Eagle Eye Networks

Bandwidth Recommendations

April 17, 2014 Hans Kahler

bandwidth-usage

Executive Summary:
We recommend 100kbps per camera for our realtime previews stream. You can adjust the quality on those by raising or lowering the settings but those are safe averages. We load balance and pool requests so that multiple people watching the same live stream view it through our cloud and only a single live stream between the bridge and our cloud are required. This allows us to get more cameras on the same bandwidth. In addition, full resolution video streams can be be watched live or through our history browser. Our Bandwidth management gets the most out of available bandwidth.

Example 1:
We have a low-bandwidth customer who has successfully deployed 8 HD cameras on our system on a 1.5Mbps connection. We use 0.8Mbps for our low resolution preview video. The customer has the ability to watch a live (or historic) HD video stream of any camera. The preview stream and background upload slow down while the full HD streaming is taking place. Once they finish, the preview stream speeds back up.

Example 2:
We replaced a camera installation at a daycare center. They were providing low resolution video to parents so they could check on their children. Using their previous system, they were only able to support ~20 simultaneous viewers. Using our platform, all 80+ parents can see the preview stream at the same time. The preview stream only uses 0.8Mbps to upload to our cloud and all the parents are served by our cloud.

Technical Explaination:
When talking about bandwidth we segment it into three groups; real-time bandwidth, background bandwidth, and on-demand bandwidth. Real-time bandwidth is what the bridge and cameras use to send and receive metadata and preview images. By default we set it to 50kpbs and recommend adjusting to 100kbps or until image updates are smooth.

Screen Shot 2014-04-12 at 4.10.01 PM

Background bandwidth is how we refer to background video uploading. When video is saved to the bridge it goes into a queue and is scheduled to be uploaded. The metadata travels ahead to the cloud. As bandwidth allows, the background video is sent up and removed from the bridge. The bridge allows for bandwidth limits to be scheduled so as to not interfere with other network traffic.

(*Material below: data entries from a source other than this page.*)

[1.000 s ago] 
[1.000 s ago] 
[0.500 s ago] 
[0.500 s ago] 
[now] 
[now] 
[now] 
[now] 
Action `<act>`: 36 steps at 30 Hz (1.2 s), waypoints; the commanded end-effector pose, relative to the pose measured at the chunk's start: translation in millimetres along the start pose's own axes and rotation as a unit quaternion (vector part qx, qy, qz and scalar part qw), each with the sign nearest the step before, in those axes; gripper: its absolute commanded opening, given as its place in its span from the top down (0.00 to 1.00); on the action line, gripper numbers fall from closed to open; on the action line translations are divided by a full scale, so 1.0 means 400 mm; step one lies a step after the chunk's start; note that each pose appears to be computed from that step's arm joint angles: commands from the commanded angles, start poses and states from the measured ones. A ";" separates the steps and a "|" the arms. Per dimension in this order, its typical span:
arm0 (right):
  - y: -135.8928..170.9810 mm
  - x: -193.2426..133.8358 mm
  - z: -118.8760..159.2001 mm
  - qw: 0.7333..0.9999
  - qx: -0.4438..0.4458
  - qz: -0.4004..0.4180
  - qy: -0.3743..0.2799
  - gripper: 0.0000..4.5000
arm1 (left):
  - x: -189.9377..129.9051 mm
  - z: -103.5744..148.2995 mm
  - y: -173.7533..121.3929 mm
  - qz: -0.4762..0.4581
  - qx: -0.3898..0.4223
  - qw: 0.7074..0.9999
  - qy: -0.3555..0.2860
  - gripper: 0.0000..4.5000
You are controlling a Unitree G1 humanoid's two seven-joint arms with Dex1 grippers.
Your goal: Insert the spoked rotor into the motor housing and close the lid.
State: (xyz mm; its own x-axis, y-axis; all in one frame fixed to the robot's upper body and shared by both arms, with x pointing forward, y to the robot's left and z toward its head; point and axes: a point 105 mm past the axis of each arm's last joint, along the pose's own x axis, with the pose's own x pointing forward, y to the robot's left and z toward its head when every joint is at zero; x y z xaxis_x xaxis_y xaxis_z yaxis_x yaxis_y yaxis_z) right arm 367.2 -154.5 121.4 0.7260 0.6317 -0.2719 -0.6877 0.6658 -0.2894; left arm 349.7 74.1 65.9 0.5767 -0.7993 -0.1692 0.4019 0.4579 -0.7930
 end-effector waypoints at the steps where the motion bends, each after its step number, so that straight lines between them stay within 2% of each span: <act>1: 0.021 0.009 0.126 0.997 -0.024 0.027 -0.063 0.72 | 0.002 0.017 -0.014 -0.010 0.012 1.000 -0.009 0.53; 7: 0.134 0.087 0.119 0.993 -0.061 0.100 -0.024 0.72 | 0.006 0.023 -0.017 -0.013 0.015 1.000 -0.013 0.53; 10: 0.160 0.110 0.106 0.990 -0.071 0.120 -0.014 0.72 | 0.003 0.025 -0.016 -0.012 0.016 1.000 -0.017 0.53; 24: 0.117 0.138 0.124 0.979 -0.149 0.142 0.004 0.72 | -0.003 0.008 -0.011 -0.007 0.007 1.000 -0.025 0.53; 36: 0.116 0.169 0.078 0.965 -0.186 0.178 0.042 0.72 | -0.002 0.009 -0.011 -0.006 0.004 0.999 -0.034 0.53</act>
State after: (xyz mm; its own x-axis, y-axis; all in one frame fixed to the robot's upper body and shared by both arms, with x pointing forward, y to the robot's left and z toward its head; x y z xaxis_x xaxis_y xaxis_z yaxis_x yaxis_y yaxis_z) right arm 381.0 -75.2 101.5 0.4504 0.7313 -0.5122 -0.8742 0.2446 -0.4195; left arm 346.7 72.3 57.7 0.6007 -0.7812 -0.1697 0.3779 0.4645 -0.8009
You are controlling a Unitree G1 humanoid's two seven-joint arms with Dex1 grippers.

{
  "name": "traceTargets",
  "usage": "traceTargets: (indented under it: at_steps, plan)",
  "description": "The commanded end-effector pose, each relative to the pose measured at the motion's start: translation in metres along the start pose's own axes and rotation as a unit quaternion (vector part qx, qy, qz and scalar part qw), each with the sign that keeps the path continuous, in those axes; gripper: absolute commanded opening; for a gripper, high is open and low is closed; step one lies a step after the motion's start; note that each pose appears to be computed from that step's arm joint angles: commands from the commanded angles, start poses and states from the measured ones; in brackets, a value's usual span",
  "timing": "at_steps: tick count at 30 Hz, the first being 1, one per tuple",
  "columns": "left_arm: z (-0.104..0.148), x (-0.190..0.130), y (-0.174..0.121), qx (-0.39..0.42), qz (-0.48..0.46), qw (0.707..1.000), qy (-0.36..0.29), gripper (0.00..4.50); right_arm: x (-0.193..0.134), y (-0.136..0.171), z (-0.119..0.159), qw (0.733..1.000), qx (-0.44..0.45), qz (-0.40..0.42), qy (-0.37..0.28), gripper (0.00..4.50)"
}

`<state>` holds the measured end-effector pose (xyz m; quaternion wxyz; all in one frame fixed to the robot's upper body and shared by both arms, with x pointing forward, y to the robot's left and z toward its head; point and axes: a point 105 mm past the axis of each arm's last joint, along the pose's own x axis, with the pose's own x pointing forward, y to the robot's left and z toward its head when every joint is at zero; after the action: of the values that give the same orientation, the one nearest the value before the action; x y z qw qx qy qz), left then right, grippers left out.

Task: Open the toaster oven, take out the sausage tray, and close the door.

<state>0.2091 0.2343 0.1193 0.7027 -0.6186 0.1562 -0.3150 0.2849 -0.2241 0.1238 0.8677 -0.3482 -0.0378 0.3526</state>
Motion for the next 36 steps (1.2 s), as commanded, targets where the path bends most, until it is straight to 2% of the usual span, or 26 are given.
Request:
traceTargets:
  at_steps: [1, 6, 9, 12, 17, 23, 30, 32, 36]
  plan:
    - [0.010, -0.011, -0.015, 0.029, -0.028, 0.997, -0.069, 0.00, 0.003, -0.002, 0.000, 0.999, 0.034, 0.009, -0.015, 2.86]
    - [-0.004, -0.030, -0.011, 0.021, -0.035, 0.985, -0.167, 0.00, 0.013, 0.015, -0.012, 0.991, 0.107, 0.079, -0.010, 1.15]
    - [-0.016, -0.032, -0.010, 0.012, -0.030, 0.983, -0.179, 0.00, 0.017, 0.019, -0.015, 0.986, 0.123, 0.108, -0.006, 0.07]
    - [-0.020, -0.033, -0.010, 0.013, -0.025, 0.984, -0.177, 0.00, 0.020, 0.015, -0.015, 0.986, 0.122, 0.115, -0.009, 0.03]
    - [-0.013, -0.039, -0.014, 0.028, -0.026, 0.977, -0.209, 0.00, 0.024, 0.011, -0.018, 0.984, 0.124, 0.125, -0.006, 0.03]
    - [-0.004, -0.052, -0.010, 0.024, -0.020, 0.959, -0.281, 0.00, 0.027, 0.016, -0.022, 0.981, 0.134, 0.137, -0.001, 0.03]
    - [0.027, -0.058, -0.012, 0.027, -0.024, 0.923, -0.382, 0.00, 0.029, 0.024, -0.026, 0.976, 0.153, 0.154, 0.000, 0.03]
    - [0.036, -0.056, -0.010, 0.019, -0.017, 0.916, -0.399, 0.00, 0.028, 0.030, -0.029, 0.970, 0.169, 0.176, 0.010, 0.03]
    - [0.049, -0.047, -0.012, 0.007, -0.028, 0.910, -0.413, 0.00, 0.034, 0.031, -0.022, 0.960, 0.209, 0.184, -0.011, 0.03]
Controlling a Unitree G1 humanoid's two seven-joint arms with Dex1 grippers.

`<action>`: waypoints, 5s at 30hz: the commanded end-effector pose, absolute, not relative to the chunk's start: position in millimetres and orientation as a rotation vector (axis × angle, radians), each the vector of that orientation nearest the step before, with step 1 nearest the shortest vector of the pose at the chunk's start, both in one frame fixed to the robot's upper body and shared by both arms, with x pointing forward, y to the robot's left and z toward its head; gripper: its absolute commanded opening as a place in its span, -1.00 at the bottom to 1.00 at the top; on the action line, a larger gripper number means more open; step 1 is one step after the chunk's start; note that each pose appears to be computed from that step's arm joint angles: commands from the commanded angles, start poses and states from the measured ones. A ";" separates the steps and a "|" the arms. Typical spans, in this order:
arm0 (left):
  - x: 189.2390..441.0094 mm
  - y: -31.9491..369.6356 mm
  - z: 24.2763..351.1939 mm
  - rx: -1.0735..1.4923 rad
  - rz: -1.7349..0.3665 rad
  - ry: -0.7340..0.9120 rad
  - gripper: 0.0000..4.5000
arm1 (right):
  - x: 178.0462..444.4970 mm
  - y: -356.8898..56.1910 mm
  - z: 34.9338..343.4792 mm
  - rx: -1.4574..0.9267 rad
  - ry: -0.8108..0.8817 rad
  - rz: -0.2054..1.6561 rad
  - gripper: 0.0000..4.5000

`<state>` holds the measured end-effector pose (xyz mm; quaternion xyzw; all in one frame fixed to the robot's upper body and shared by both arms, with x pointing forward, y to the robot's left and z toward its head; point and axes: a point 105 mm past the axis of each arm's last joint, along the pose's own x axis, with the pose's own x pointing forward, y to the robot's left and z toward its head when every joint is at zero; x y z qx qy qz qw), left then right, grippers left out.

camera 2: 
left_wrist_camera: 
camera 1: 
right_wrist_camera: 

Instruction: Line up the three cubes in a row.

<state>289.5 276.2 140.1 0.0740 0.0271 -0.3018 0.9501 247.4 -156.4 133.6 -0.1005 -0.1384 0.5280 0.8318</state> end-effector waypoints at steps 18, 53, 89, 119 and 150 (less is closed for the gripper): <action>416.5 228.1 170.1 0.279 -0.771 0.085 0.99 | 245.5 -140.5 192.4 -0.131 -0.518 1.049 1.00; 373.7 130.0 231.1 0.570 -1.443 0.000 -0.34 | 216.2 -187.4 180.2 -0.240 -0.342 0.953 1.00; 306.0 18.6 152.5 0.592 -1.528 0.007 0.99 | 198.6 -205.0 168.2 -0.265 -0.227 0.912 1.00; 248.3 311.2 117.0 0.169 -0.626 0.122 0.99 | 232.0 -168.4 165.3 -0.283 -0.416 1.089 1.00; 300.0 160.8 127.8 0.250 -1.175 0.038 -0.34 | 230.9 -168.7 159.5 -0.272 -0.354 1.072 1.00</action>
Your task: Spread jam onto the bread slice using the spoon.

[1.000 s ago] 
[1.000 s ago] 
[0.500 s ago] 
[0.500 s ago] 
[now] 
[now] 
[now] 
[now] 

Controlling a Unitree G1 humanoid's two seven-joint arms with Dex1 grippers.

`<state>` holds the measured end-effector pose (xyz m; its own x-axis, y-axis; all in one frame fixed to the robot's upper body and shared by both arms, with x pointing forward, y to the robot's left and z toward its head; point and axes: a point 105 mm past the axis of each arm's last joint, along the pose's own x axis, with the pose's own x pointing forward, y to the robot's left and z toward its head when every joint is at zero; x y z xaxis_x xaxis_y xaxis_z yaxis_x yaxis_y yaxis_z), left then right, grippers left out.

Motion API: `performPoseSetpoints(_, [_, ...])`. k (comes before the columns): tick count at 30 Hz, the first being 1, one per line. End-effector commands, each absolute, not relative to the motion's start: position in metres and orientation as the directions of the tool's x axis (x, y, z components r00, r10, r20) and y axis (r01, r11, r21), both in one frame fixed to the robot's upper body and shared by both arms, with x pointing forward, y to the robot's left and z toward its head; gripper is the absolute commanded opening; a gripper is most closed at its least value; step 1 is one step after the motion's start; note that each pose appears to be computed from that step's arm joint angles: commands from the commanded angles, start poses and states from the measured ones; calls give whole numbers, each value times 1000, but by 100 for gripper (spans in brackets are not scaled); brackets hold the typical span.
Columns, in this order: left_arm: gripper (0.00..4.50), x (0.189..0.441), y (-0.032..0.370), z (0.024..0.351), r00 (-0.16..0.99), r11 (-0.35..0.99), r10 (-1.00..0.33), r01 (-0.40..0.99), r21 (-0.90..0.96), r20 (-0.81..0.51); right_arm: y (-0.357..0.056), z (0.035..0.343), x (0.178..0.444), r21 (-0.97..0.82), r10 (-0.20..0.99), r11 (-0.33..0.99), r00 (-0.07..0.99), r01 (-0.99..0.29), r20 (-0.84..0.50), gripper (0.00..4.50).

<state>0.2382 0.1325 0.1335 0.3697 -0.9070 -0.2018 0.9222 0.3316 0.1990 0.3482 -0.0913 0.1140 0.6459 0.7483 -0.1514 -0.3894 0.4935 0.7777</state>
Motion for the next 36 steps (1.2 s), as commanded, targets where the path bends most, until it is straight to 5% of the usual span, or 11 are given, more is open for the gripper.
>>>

Screen Shot 2014-04-12 at 4.11.05 PM

You can see that I have set the bridge to not use any background bandwidth during working hours and use 4mbps during non-work hours. Here is what that bridge metrics look like and they confirm those settings.

Screen Shot 2014-04-12 at 4.17.45 PM

On-demand bandwidth is the highest priority and will utilize all the bandwidth of real-time and background settings. When something is requested from the bridge that has not been uploaded yet, it will be immediately pulled from the bridge and sent to the client. This is the case for live video. Our cloud will also transcode the video into other formats depending on the client’s request. Live streaming has a couple seconds latency. Video conversion adds additional latency for live viewing. Our goal is to keep live streaming within 2-3 seconds and live stream with video conversion within 8-10 seconds.